Given information
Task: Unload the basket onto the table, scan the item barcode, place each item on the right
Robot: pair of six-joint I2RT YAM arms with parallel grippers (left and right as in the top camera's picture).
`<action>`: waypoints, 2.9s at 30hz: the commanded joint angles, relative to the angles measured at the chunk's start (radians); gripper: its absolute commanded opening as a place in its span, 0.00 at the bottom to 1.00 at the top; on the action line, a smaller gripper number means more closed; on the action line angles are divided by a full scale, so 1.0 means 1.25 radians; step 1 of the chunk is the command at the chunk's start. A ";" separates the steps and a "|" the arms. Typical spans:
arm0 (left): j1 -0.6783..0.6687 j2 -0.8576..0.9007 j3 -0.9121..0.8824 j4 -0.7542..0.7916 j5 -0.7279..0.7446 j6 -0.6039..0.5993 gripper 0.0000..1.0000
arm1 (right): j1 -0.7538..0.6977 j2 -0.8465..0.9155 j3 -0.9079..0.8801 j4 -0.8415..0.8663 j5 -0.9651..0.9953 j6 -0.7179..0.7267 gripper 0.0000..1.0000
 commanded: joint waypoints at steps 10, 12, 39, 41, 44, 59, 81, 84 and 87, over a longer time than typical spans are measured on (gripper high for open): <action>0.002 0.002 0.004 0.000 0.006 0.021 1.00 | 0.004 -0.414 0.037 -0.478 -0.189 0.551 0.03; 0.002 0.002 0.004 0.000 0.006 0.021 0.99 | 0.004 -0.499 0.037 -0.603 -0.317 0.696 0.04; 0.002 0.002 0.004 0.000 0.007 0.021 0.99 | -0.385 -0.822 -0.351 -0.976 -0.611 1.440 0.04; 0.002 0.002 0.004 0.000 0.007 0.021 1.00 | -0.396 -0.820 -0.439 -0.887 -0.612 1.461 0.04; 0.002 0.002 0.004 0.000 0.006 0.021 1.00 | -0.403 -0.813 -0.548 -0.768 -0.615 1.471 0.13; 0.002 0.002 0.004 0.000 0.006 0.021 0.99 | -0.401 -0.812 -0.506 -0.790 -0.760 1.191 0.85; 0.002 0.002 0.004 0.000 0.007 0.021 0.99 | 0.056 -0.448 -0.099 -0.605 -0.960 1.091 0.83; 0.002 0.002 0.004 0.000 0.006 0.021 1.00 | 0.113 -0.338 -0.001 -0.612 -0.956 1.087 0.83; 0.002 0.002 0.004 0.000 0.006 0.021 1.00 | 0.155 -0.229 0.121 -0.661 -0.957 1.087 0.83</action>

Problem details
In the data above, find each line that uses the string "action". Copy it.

Output of the exercise
`<action>`: waypoints, 2.9s at 30hz: the commanded joint angles, relative to the angles measured at the chunk's start (radians); gripper: its absolute commanded opening as a place in its span, 0.00 at the bottom to 1.00 at the top; on the action line, a smaller gripper number means more closed; on the action line angles are divided by a full scale, so 1.0 means 1.25 radians; step 1 of the chunk is the command at the chunk's start. A ";" separates the steps and a "|" the arms. Typical spans:
 commanded: joint waypoints at steps 10, 12, 39, 41, 44, 59, 81, 84 and 87, over a longer time than typical spans are measured on (gripper high for open): <action>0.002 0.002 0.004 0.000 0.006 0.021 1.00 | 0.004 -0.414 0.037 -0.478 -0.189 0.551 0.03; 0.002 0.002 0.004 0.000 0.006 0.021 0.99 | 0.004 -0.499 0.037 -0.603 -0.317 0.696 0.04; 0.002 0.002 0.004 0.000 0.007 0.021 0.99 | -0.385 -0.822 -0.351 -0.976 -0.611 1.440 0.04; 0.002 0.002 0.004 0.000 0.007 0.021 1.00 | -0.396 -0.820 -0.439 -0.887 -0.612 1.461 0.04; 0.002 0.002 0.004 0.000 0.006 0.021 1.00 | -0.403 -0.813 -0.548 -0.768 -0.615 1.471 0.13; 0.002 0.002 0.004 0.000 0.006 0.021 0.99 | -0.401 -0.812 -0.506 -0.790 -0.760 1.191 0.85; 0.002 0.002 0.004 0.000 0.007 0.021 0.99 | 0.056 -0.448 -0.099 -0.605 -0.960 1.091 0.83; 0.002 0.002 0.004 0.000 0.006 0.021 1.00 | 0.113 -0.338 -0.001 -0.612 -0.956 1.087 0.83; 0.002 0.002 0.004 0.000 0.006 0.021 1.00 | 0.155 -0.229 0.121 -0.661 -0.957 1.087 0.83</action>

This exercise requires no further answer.